• **What is required**
Search the records below for the word "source", then return every line where it appears.

• **Given information**
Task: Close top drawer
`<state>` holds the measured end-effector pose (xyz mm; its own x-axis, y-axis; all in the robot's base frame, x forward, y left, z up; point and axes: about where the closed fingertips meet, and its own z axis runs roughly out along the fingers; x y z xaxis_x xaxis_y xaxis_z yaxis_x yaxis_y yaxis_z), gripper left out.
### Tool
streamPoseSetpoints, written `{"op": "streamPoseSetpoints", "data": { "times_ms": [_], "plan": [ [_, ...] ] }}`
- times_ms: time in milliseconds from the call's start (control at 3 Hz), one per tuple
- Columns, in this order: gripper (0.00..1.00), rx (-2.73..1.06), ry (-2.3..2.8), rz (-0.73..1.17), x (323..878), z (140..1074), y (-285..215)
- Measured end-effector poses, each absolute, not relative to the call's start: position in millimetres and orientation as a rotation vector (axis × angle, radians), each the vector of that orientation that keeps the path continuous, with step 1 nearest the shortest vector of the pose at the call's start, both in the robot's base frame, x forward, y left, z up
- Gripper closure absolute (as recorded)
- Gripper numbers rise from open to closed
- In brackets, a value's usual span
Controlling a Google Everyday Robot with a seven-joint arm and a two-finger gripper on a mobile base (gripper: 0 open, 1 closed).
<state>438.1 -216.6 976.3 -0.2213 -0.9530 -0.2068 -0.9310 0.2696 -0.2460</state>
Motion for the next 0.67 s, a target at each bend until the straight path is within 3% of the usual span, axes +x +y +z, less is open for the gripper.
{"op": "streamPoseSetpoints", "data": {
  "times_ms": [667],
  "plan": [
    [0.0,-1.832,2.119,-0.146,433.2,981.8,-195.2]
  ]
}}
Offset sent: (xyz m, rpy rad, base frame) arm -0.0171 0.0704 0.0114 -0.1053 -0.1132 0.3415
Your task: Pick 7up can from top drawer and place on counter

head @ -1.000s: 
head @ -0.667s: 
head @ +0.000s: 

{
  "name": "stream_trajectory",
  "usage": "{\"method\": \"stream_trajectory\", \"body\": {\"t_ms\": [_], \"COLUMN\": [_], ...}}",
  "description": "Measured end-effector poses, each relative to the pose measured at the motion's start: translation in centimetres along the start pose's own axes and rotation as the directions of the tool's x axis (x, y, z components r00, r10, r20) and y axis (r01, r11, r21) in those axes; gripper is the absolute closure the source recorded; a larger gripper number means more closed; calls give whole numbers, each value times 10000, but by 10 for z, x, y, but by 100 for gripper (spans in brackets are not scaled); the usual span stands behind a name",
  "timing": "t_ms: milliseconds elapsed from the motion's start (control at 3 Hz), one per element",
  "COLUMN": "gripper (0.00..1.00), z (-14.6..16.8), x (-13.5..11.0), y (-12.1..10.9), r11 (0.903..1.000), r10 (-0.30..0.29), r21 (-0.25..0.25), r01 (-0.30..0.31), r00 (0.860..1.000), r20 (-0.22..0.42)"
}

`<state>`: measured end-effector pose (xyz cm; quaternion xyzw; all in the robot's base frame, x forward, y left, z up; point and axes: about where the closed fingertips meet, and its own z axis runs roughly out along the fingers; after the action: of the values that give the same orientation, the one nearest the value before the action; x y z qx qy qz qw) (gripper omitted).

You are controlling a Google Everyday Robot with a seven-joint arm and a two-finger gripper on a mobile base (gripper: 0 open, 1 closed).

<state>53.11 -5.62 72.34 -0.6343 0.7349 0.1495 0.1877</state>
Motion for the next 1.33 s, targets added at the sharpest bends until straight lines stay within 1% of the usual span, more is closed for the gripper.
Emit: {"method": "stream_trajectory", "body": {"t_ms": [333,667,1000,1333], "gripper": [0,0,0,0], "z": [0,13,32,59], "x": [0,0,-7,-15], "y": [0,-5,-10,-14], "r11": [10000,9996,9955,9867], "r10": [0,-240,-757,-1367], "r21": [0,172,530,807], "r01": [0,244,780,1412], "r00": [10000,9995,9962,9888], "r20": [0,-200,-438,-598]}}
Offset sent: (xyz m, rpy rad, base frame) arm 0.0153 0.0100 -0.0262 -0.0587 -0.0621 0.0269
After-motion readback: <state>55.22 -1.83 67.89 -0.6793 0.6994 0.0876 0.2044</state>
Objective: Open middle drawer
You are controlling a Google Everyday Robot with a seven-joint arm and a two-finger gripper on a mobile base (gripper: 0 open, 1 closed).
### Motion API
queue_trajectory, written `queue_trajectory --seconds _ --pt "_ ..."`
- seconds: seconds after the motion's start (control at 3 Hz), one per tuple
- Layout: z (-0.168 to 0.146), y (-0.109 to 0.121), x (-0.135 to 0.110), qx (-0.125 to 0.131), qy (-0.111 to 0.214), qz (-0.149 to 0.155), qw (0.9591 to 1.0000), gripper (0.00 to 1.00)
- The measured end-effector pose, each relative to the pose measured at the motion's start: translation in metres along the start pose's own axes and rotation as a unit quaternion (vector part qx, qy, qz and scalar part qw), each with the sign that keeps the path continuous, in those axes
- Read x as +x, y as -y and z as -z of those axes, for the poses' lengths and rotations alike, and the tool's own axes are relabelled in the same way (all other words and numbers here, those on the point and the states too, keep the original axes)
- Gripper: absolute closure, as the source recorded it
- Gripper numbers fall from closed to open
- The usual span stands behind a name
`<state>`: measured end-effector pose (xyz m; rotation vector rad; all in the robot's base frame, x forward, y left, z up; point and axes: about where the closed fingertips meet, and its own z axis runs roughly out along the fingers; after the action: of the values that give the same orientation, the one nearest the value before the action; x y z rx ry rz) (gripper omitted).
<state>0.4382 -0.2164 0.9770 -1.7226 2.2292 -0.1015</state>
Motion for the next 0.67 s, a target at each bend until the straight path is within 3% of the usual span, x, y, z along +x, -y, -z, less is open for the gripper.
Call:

• **Output for this exercise**
  "description": "Measured end-effector poses, each relative to the pose measured at the motion's start: translation in centimetres along the start pose's own axes and rotation as the directions of the tool's x axis (x, y, z components r00, r10, r20) and y axis (r01, r11, r21) in those axes; gripper is the absolute closure the source recorded; a larger gripper number means more closed; calls give whole numbers, each value times 10000, but by 10 for z, x, y, but by 100 for gripper (spans in brackets are not scaled); the usual span stands behind a name",
- Gripper: absolute closure, as the source recorded it

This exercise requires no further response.